As mentioned in the Company's August 1, 2000 press release announcing its second quarter 2000 financial results, during the first and second quarters of 2000 Recurring Adjusted EBITDA exceeded both the Company's internal projections and the consensus estimates of analysts, leading Global Crossing to increase its expectations for the entire year. Global Crossing now expects its continuing operations, consisting of Telecommunications Services and Installation and Maintenance Services, to generate approximately $5.20 billion of Cash Revenue for the year. The Company's previous estimate of Cash Revenue for the year for continuing operations was approximately $4.84 billion. Pro forma for the effects of acquisitions in both years, Cash Revenue for the year is expected to be approximately $5.37 billion, a projected increase of 38% over 1999 results.
For continuing operations, Recurring Adjusted EBITDA for the year is now expected to be approximately $1.34 billion. The Company's previous estimate of Recurring Adjusted EBITDA for the year for continuing operations was approximately $1.21 billion. As the Company previously indicated, Recurring Adjusted EBITDA for the third quarter is expected to show insignificant growth from the second quarter's strong results, due to seasonality in capacity sales during the historically weak third quarter. Pro forma for the effects of acquisitions in both years, Recurring Adjusted EBITDA for the year is expected to be approximately $1.34 billion, a projected increase of approximately 56% over 1999 results.

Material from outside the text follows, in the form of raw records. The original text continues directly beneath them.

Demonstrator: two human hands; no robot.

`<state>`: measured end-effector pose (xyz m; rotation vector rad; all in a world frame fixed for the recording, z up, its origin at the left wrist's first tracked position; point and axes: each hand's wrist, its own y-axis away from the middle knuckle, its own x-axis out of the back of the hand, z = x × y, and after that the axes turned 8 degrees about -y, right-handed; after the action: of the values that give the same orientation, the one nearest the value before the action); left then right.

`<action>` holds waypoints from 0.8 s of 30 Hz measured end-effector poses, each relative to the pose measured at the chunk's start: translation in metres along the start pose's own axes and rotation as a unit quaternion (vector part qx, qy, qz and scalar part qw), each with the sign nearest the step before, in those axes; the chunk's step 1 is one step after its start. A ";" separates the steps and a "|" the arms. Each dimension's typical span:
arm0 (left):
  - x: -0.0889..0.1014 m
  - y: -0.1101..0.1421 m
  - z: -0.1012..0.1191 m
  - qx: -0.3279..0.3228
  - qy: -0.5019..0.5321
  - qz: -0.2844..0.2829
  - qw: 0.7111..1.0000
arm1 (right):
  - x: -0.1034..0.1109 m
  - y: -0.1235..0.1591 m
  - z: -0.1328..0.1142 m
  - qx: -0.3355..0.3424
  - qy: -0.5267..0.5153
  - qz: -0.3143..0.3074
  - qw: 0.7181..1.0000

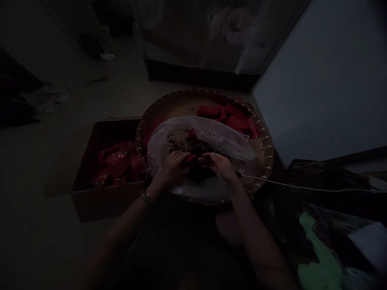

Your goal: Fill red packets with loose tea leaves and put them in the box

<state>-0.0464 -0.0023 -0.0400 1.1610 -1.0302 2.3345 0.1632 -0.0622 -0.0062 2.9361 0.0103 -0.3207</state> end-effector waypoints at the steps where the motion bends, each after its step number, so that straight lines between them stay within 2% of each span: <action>1: 0.001 -0.001 -0.001 0.017 0.003 0.006 1.000 | 0.003 0.000 0.003 0.028 0.065 0.014 0.997; 3: 0.003 -0.003 -0.002 0.045 0.013 0.014 0.999 | 0.004 0.001 0.010 0.065 0.234 -0.015 0.970; 5: 0.006 -0.004 -0.001 0.066 0.024 0.022 0.997 | -0.001 0.005 0.017 0.070 0.399 -0.089 0.910; 7: 0.008 -0.004 0.001 0.075 0.035 0.026 0.996 | -0.012 0.010 0.021 0.047 0.520 -0.123 0.844; 9: 0.009 -0.004 0.002 0.074 0.047 0.030 0.996 | -0.026 0.012 0.022 0.020 0.596 -0.115 0.794; 12: 0.009 -0.004 0.002 0.082 0.059 0.038 0.994 | -0.043 0.006 0.020 0.000 0.656 -0.097 0.749; 15: 0.009 -0.003 0.001 0.100 0.059 0.047 0.992 | -0.051 -0.003 0.018 0.009 0.675 -0.110 0.730; 20: 0.007 -0.003 -0.004 0.111 0.063 0.060 0.990 | -0.050 -0.008 0.019 0.033 0.634 -0.119 0.763; 22: 0.006 -0.002 -0.005 0.107 0.064 0.058 0.991 | -0.050 -0.007 0.020 0.045 0.636 -0.112 0.762; 24: 0.005 -0.002 -0.005 0.103 0.067 0.056 0.991 | -0.051 -0.006 0.022 0.055 0.651 -0.114 0.748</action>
<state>-0.0510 0.0031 -0.0373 1.0233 -0.8452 2.6188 0.1085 -0.0594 -0.0177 2.5611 0.5356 1.7355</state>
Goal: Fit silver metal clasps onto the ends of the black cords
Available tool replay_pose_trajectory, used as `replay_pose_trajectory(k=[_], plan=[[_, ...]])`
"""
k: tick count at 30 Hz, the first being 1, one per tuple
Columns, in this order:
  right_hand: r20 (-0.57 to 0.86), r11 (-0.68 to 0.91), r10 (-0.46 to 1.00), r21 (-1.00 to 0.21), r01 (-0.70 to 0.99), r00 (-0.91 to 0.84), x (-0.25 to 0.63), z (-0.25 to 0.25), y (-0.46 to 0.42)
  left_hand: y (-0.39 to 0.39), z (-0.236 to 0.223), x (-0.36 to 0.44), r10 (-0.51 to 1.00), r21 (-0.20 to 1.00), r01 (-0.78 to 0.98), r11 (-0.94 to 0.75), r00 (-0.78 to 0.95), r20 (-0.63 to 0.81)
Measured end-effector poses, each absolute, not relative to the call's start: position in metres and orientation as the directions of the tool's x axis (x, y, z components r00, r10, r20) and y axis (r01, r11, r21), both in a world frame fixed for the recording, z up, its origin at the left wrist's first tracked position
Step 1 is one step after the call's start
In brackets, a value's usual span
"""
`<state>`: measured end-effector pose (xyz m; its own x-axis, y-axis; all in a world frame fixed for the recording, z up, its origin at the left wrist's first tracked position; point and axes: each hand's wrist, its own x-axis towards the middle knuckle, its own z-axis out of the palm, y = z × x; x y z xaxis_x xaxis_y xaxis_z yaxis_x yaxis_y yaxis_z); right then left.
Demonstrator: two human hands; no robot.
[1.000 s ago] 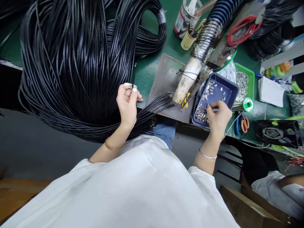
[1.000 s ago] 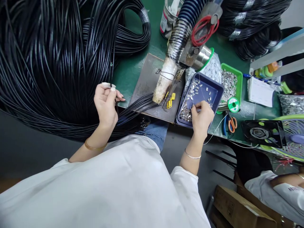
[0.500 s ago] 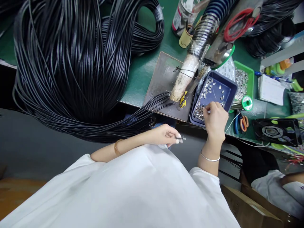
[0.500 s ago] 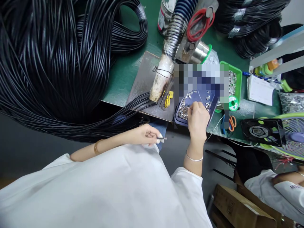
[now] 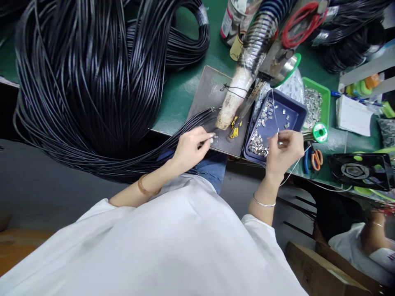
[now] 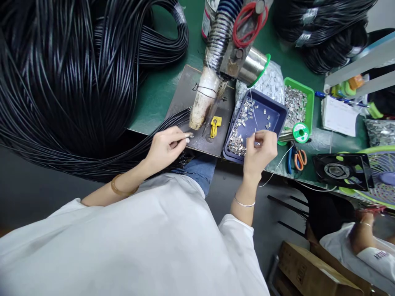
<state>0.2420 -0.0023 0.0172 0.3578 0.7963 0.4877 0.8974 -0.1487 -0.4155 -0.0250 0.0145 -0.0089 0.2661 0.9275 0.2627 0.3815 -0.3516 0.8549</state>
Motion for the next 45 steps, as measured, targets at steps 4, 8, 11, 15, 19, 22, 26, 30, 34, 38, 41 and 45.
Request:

The Company's estimated financial performance for its incumbent local exchange carrier (ILEC) business, now treated as a discontinued operation pending its sale to Citizens Communications, remains unchanged for the year, with Cash Revenue and Recurring Adjusted EBITDA expected to be approximately $760 million and $390 million, respectively.
The first section of the table below summarizes the Company's estimated financial results for continuing operations for the twelve months ended December 31, 2000. The table gives pro forma effect from the beginning of the year to the acquisition of IPC Communications, including IXnet, which closed on June 15, 2000.
The second section of the table summarizes the Company's estimated financial results for discontinued operations, consisting of the ILEC business for the twelve months ended December 31, 2000.
Change Pro Forma Pro Amount Percent 2000 Forma Forecast 1999 (in millions) Consolidated Information: Continuing Operations: Cash Revenue $ 5,370(A) $ 3,887 $ 1,483 38% Recurring Adjusted EBITDA $ 1,335(B) $ 857 $ 478 56% Discontinued Operations: Cash Revenue $ 760 $ 729 $ 31 4% Recurring Adjusted EBITDA $ 390 $ 383 $ 7 2% (A) On a reported basis, Global Crossing now expects approximately $5.20 billion in Cash Revenue for continuing operations for the year, or $360 million more than the Company's previous estimate. (B) On a reported basis, Global Crossing now expects Recurring Adjusted EBITDA to be approximately $1.34 billion for continuing operations, or $130 million more than the Company's previous estimate.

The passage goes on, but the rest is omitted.